━━━ PROVIDED RECORDS

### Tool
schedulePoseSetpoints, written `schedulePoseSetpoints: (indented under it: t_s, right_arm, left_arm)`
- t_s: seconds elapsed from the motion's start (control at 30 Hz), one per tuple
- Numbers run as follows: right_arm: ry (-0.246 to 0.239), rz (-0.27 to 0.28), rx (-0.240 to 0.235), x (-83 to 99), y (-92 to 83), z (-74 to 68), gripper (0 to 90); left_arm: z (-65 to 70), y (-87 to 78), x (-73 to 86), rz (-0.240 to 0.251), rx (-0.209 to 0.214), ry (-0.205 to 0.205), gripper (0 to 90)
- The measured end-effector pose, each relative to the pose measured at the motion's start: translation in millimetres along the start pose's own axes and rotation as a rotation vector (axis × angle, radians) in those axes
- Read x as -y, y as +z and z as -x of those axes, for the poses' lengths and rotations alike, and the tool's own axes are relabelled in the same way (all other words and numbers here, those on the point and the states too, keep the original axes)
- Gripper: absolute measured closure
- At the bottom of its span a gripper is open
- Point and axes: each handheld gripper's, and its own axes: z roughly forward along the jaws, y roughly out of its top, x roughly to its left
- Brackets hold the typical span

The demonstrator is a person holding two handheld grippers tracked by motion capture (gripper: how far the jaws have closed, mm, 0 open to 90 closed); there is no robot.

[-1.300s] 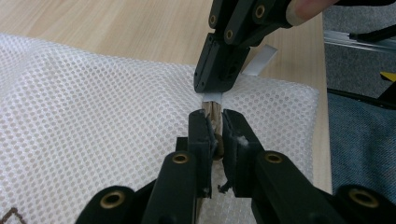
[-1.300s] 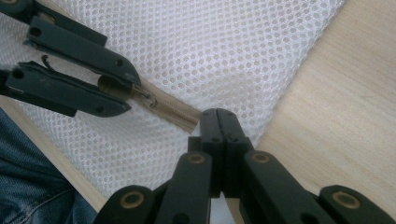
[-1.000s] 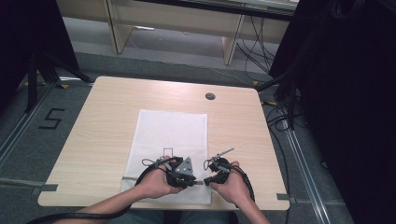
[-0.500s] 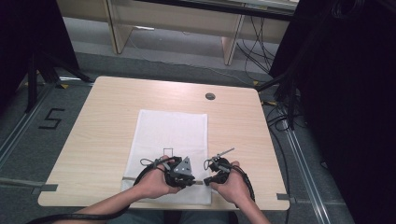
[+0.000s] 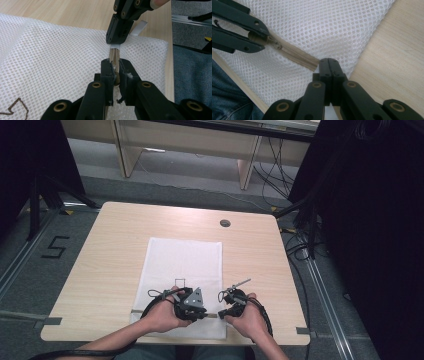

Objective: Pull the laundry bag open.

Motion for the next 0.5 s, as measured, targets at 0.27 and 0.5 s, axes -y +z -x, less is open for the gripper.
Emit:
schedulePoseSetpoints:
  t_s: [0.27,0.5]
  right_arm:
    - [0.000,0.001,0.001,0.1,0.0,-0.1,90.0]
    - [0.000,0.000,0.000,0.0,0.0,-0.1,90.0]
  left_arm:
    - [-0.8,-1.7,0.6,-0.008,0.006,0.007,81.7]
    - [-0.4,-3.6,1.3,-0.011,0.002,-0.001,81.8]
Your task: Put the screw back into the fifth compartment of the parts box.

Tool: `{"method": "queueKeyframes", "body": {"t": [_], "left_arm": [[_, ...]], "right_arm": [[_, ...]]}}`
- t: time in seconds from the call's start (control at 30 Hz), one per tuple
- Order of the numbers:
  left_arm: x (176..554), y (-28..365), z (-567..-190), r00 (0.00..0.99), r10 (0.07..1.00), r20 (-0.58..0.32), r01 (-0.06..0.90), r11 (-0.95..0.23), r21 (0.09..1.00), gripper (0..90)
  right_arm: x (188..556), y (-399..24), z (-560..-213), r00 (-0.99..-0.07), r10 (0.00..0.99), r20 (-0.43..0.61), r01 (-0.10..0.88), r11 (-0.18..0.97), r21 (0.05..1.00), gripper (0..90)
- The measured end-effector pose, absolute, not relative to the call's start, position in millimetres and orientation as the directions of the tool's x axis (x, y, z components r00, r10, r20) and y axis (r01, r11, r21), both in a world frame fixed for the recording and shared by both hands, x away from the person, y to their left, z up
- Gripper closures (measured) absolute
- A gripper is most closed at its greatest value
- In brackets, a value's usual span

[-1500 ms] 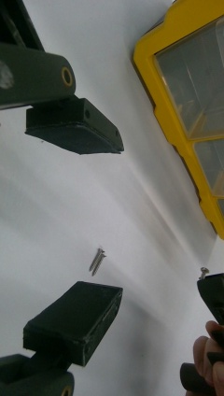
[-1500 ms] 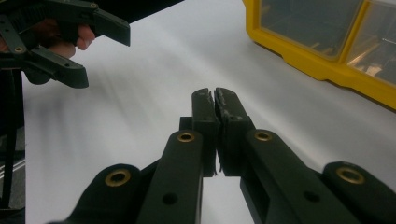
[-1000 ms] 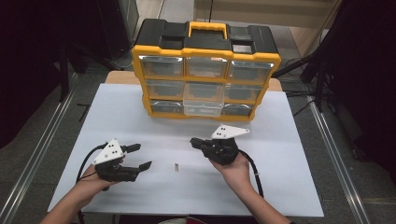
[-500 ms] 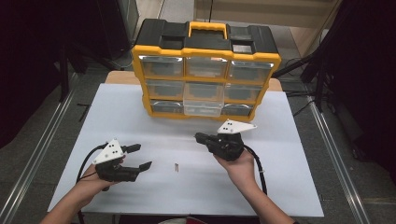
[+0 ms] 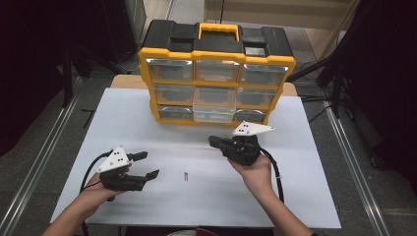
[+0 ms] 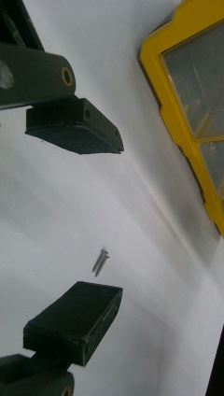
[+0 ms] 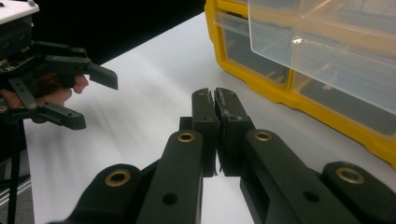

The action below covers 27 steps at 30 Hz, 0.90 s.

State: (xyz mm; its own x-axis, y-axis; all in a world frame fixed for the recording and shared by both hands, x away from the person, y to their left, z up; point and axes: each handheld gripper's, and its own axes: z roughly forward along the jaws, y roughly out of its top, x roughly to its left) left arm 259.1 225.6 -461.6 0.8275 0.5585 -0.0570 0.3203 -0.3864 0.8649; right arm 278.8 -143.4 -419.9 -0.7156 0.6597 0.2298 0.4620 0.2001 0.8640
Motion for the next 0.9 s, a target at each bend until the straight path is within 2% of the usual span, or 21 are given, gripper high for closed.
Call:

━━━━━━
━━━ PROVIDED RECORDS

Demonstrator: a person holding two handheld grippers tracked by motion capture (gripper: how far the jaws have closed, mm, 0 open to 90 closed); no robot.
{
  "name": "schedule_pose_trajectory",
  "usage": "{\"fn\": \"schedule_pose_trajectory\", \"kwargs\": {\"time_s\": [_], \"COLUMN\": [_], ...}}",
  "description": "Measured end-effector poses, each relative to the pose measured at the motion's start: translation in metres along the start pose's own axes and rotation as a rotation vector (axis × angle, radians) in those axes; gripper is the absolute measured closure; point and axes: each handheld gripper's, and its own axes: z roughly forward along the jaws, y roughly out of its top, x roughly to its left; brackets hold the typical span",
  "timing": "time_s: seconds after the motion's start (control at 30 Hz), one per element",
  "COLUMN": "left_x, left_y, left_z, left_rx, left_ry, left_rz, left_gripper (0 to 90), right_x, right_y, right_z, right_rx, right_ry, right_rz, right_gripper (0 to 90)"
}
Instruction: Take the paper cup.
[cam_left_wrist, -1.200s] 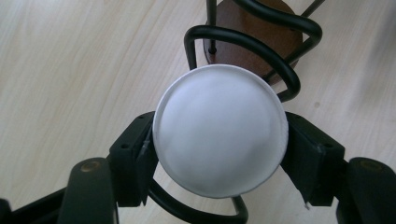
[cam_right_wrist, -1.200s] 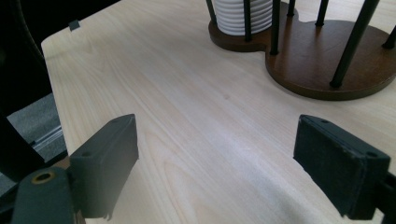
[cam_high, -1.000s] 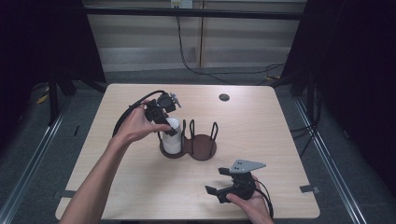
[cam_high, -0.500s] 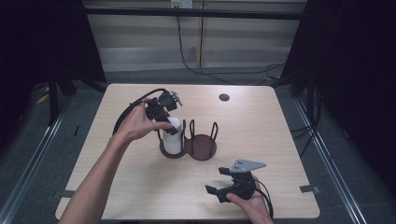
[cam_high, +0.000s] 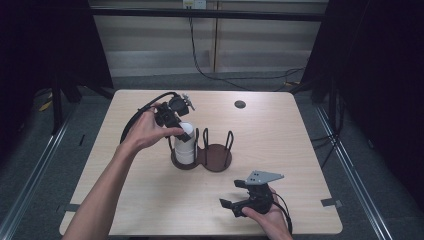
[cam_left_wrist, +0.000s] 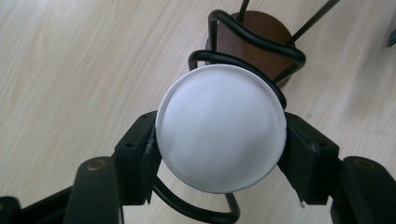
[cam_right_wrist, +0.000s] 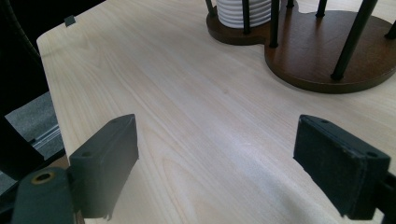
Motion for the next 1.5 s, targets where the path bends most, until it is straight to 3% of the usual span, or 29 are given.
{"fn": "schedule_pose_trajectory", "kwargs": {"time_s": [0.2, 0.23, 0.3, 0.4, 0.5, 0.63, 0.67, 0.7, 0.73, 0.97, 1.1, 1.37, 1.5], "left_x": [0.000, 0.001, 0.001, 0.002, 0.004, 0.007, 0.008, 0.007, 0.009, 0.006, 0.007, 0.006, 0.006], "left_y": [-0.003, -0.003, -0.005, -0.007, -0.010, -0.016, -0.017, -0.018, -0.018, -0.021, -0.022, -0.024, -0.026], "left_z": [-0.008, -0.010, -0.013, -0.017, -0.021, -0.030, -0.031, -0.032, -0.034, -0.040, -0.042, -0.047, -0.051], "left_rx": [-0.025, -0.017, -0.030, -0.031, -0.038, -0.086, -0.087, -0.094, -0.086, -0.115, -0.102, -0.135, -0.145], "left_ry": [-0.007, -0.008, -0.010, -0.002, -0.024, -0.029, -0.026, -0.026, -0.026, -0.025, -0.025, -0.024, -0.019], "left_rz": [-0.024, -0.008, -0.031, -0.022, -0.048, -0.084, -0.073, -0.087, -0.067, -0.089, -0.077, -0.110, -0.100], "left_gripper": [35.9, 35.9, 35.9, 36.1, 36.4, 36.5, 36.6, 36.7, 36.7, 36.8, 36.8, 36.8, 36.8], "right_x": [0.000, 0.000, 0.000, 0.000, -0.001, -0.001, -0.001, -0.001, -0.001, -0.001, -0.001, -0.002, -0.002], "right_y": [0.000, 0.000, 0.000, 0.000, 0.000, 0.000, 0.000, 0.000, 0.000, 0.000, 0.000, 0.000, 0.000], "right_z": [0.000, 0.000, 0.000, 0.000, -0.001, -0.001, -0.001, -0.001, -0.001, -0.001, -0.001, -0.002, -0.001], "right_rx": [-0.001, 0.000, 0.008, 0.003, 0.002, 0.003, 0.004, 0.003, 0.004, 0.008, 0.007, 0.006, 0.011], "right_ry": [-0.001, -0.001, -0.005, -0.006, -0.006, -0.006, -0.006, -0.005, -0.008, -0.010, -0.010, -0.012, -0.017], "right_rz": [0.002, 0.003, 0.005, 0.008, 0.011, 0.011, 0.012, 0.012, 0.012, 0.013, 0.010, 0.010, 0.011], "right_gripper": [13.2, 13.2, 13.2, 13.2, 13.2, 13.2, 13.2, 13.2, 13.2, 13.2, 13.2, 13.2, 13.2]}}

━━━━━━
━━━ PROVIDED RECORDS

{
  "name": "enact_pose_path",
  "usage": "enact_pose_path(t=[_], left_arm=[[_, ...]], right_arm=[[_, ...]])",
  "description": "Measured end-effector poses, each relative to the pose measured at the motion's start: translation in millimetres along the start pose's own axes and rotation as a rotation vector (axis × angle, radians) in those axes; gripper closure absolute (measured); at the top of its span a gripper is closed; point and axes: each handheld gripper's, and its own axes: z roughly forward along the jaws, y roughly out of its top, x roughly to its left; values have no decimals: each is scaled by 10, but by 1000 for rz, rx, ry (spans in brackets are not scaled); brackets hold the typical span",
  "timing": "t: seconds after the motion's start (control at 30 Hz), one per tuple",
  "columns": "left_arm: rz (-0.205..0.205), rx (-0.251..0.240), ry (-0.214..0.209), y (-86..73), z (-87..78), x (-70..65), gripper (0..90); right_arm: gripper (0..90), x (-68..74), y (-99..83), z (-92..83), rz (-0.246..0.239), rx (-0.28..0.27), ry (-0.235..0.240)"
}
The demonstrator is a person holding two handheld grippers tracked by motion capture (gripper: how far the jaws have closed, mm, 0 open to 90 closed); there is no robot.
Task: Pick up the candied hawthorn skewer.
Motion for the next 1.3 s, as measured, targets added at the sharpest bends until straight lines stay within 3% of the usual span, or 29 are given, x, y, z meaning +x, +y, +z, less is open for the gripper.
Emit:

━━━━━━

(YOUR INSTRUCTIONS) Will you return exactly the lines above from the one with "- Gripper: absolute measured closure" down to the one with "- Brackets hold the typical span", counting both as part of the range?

(OUTPUT FOR THIS TASK)
- Gripper: absolute measured closure
- At the bottom of its span a gripper is open
- Point and axes: each handheld gripper's, and its own axes: z roughly forward along the jaws, y roughly out of its top, x roughly to its left
- Brackets hold the typical span

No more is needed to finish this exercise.